Exercise prompt: In the data below, which lines hold the word "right"? Copy them.

Information shown:

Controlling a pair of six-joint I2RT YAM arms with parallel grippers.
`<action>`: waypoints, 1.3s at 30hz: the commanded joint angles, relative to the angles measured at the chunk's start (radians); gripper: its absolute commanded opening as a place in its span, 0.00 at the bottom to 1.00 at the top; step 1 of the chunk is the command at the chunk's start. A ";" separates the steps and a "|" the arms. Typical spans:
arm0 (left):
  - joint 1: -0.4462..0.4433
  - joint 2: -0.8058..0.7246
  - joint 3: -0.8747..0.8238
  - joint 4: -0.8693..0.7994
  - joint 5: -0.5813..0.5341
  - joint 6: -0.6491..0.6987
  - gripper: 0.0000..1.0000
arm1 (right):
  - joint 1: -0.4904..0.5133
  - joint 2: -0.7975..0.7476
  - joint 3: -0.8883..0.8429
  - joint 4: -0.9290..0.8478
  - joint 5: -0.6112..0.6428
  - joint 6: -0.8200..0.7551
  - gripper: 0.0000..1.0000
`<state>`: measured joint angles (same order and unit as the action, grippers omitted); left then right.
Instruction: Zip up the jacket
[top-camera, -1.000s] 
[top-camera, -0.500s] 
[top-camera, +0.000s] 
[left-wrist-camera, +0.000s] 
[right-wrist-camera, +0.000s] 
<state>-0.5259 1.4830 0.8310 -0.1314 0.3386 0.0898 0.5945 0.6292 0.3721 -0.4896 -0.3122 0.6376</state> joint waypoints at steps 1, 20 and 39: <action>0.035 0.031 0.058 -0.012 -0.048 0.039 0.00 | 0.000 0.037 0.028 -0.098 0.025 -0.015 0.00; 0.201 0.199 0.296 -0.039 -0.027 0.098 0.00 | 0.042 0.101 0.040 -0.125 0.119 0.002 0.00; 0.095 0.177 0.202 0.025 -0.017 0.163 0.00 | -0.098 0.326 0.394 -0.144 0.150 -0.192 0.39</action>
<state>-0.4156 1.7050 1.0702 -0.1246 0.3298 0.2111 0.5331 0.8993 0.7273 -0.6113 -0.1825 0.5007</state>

Output of the task:
arm1 (right):
`<state>`: measured joint angles (same order and unit as the action, grippers omitted); left then right.
[right-wrist-camera, +0.000s] 

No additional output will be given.